• [EXERCISE BRIEF]:
Extract from the entries below, exactly as given, only the lines from the line containing "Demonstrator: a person" to the line containing "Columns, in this", both lines included.

(Beginning of AVAILABLE DATA)

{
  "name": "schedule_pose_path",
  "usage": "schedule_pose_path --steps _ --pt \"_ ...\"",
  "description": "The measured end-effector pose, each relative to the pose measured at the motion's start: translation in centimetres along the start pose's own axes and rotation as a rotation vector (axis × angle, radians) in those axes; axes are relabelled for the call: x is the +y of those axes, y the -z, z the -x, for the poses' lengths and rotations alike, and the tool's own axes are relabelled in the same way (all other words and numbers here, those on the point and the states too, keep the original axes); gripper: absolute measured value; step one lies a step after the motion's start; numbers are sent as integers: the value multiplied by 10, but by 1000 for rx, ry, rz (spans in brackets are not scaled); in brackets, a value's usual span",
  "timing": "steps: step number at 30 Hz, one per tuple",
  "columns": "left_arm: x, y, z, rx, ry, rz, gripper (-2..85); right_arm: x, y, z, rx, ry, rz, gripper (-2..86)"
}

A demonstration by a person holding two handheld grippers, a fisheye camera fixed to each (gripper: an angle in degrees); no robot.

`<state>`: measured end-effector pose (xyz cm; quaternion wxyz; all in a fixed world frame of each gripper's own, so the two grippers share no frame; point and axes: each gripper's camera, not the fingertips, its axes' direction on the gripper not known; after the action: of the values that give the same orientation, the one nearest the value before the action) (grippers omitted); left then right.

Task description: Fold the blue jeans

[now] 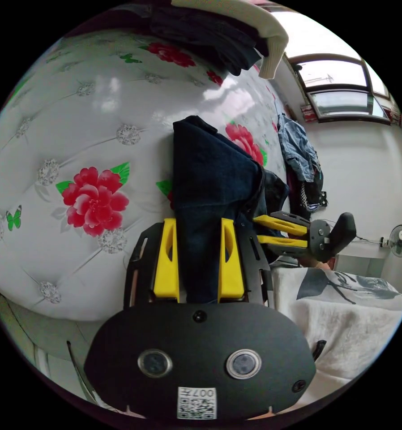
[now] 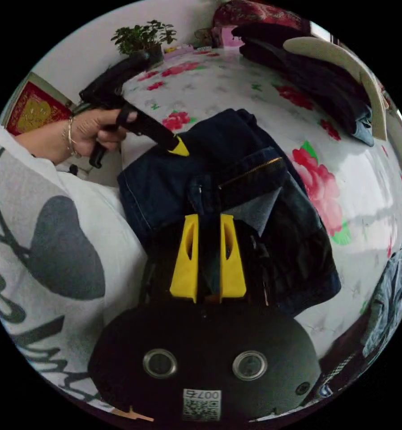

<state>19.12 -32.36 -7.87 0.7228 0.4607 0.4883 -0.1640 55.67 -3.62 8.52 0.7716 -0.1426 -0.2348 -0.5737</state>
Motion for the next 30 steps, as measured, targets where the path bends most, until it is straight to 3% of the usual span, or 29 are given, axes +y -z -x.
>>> schedule_pose_path --steps 3,6,9,15,20,25,30 --pt "-1 1 8 -2 -7 -3 134 17 44 -38 -81 -153 -169 11" --pt "-3 2 18 5 -9 -5 136 57 82 -97 -144 -437 -344 4" --pt "-4 4 28 22 -6 -5 138 105 85 -150 -328 -718 -450 4" --pt "-1 11 42 25 -25 9 138 119 88 -134 -162 -730 -369 62" --pt "2 14 58 84 -53 13 139 162 81 -143 -374 -871 -371 150" --pt "-13 6 68 160 -79 57 121 179 69 -142 -520 -913 -396 132" --pt "-32 1 68 221 -96 124 42 163 79 -143 -494 -871 -296 89"
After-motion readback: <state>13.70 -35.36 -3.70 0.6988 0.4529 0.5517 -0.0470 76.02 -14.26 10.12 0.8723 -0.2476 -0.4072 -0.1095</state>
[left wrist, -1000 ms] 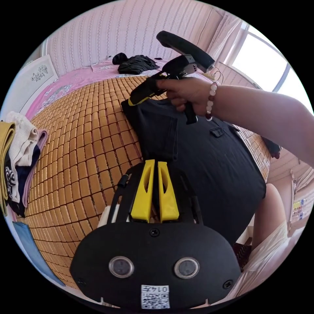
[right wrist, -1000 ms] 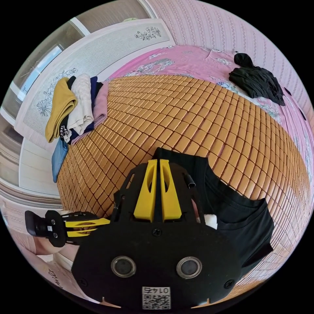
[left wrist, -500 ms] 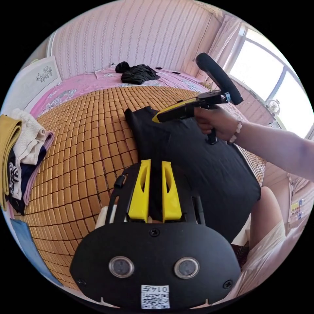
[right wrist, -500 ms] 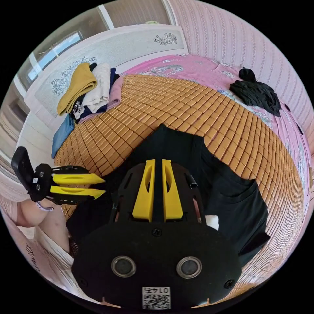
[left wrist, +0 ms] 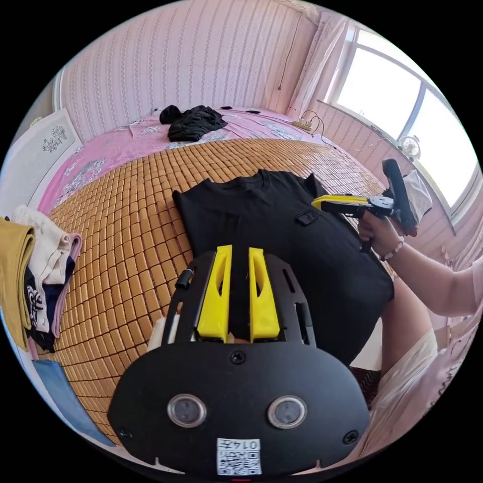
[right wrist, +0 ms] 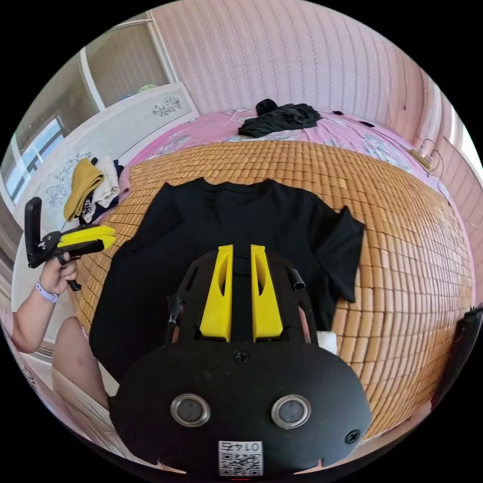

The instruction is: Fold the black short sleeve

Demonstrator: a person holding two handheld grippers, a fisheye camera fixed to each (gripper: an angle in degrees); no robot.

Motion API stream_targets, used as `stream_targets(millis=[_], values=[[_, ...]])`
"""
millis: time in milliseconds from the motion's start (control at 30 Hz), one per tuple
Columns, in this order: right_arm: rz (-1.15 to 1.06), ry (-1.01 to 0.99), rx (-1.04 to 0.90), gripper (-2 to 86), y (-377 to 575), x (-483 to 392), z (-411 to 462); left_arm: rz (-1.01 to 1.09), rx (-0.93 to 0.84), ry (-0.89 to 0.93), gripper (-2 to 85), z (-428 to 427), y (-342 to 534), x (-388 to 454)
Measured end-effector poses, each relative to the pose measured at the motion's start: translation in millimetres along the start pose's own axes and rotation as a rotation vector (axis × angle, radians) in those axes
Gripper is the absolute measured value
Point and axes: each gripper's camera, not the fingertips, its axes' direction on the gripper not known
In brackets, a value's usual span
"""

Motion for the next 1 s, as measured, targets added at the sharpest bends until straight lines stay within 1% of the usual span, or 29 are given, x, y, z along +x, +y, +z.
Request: stream_targets(millis=[67, 133, 200, 267, 333, 400, 500, 567, 700, 767, 900, 967, 1000], values=[[0.060, 0.053, 0.010, 6.7, 14.6, 28.8, -14.3, 0.037, -0.003, 0.058, 5.8, 6.7, -19.7, 11.0], [0.138, 0.052, -0.010, 7.4, 20.7, 56.8, -20.3, 0.097, -0.027, 0.107, 5.7, 26.8, -52.6, 31.0], [0.260, -0.013, 0.010, 7.8, 23.3, 89.3, -29.3, 0.137, -0.038, 0.142, 5.6, 45.6, -80.7, 48.7], [0.320, -0.068, 0.042, 7.7, 24.0, 105.6, -34.7, 0.192, -0.036, 0.184, 5.5, 64.1, -109.8, 69.4], [0.353, -0.083, 0.045, 7.4, 22.7, 115.5, -36.8, 0.282, -0.058, 0.275, 5.5, 91.8, -149.4, 101.4], [0.356, -0.075, 0.020, 7.2, 19.6, 121.4, -38.0, 0.315, -0.101, 0.295, 5.7, 115.7, -176.3, 124.0], [0.354, -0.100, 0.004, 7.0, 16.4, 125.2, -45.4, 0.352, -0.165, 0.245, 6.1, 155.7, -209.2, 157.3], [0.337, -0.125, 0.001, 6.9, 15.1, 125.7, -50.9, 0.333, -0.204, 0.226, 6.4, 178.4, -223.8, 171.3], [0.349, -0.147, 0.002, 5.8, 14.6, 129.6, -64.5, 0.227, -0.292, 0.134, 7.1, 224.5, -246.8, 182.3], [0.357, -0.158, 0.003, 5.0, 14.7, 131.1, -70.5, 0.226, -0.332, 0.130, 6.6, 237.7, -249.7, 186.3], [0.316, -0.181, -0.013, 3.5, 9.7, 130.5, -83.7, 0.306, -0.334, 0.089, 0.4, 237.8, -249.0, 188.1], [0.258, -0.122, -0.007, 2.9, 5.9, 123.4, -94.0, 0.280, -0.264, 0.080, -0.3, 223.0, -250.2, 177.6], [0.217, -0.108, 0.015, 2.5, 4.6, 117.2, -104.8, 0.250, -0.198, 0.129, -0.5, 206.2, -249.0, 166.8]])
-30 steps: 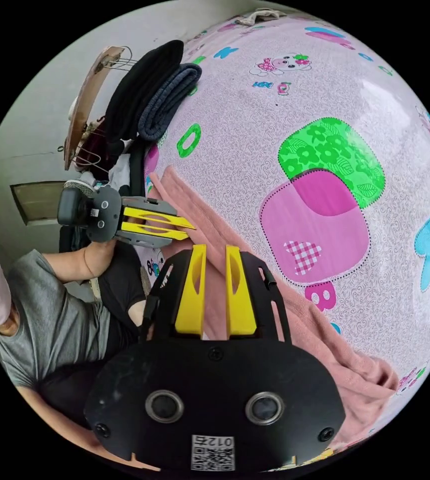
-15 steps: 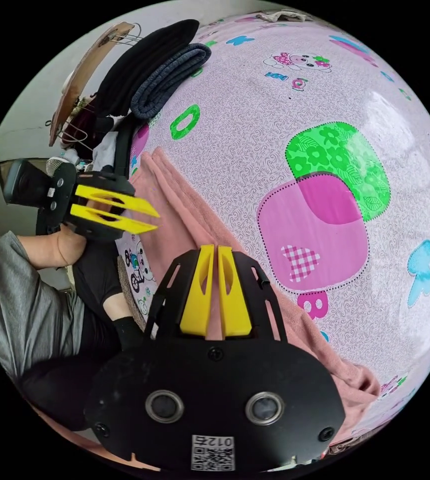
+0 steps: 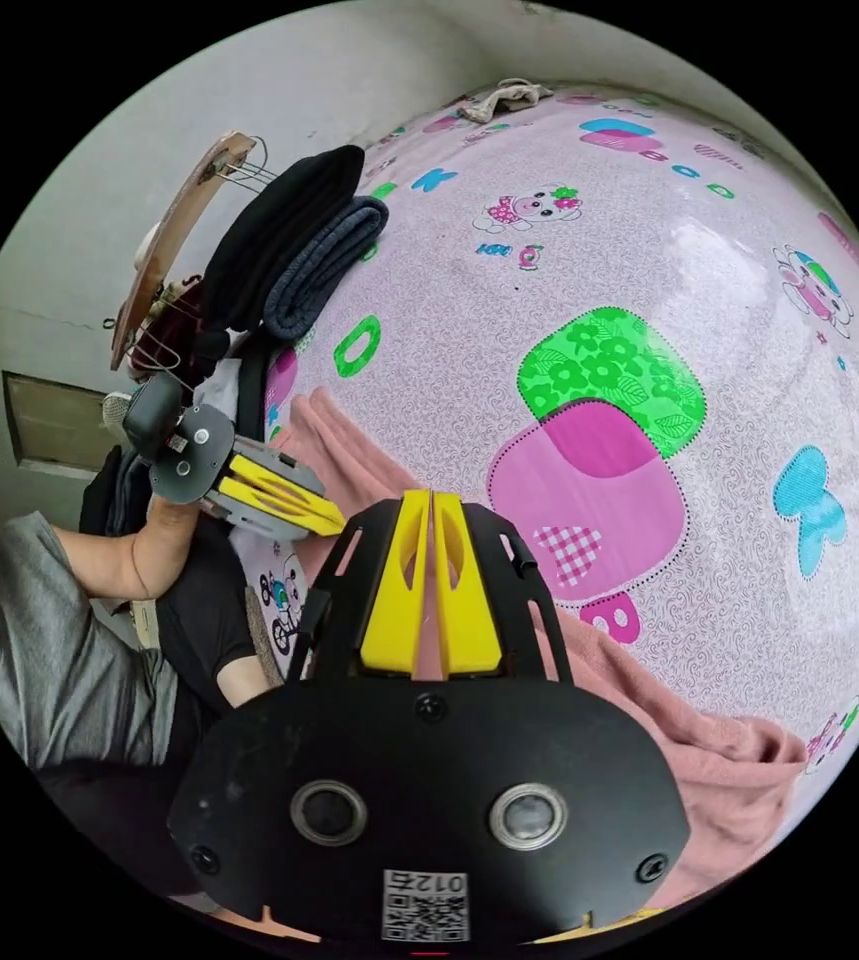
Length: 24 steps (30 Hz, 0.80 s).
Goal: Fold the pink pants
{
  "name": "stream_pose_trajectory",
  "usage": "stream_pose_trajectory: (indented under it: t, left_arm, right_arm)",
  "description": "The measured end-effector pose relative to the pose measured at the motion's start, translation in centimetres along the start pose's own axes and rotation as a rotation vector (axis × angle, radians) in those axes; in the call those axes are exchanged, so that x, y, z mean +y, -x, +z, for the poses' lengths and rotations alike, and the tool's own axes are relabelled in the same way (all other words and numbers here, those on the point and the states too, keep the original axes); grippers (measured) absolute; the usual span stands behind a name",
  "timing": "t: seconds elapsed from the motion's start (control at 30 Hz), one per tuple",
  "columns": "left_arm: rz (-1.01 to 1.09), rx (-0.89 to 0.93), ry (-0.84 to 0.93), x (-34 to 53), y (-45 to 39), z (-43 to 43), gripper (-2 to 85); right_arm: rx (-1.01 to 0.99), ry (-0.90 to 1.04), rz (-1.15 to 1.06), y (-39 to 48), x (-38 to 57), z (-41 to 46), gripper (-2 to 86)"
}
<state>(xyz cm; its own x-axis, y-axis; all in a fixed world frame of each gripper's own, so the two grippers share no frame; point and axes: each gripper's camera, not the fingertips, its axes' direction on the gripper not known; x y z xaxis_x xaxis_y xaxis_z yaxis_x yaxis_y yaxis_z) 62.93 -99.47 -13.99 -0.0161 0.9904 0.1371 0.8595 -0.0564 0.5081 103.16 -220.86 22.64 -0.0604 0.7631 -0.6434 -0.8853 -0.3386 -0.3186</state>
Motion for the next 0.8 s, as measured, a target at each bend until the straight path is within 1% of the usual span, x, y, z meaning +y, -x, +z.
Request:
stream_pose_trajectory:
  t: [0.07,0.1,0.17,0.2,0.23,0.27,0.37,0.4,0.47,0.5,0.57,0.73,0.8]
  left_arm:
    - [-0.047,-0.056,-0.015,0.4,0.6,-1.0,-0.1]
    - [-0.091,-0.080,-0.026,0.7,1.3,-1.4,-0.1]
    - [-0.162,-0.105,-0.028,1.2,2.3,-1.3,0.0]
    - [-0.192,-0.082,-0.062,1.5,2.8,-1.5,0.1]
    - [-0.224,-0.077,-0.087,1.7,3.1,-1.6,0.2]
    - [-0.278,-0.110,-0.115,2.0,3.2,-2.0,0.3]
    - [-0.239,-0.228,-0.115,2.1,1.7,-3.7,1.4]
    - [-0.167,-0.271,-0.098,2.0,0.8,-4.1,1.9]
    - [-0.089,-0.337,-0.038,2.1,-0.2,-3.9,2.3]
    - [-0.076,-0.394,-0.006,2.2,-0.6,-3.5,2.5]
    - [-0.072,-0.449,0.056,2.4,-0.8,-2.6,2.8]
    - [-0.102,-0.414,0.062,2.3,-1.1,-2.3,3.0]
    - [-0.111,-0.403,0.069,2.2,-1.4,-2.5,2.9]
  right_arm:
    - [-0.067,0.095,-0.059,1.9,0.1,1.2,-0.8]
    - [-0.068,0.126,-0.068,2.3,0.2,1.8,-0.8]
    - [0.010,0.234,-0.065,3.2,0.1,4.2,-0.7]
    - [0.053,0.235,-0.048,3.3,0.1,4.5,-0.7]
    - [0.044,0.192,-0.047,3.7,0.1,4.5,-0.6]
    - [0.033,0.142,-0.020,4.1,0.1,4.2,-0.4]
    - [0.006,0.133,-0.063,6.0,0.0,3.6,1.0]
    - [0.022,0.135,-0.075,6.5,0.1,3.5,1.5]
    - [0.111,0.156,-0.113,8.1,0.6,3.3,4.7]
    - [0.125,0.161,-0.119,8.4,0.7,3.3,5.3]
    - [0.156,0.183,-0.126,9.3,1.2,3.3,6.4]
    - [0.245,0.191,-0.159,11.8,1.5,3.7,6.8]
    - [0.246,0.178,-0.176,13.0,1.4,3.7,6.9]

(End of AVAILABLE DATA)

• [REPLY]:
Demonstrator: a person holding two handheld grippers, a fisheye camera fixed to each (gripper: an angle in degrees); no robot.

Motion API stream_targets, used as `stream_targets(millis=[_], values=[[_, ...]])`
"""
millis: time in milliseconds from the motion's start (control at 30 Hz), one per tuple
Columns, in this order: right_arm: rz (-1.15 to 1.06), ry (-1.01 to 0.99), rx (-1.04 to 0.90), gripper (-2 to 86), y (-377 to 575), x (-483 to 392), z (-411 to 462); left_arm: rz (-1.01 to 1.09), rx (-0.93 to 0.84), ry (-0.89 to 0.93), gripper (-2 to 85), z (-428 to 427), y (-342 to 534), x (-388 to 454)

This answer leaves nothing further to address.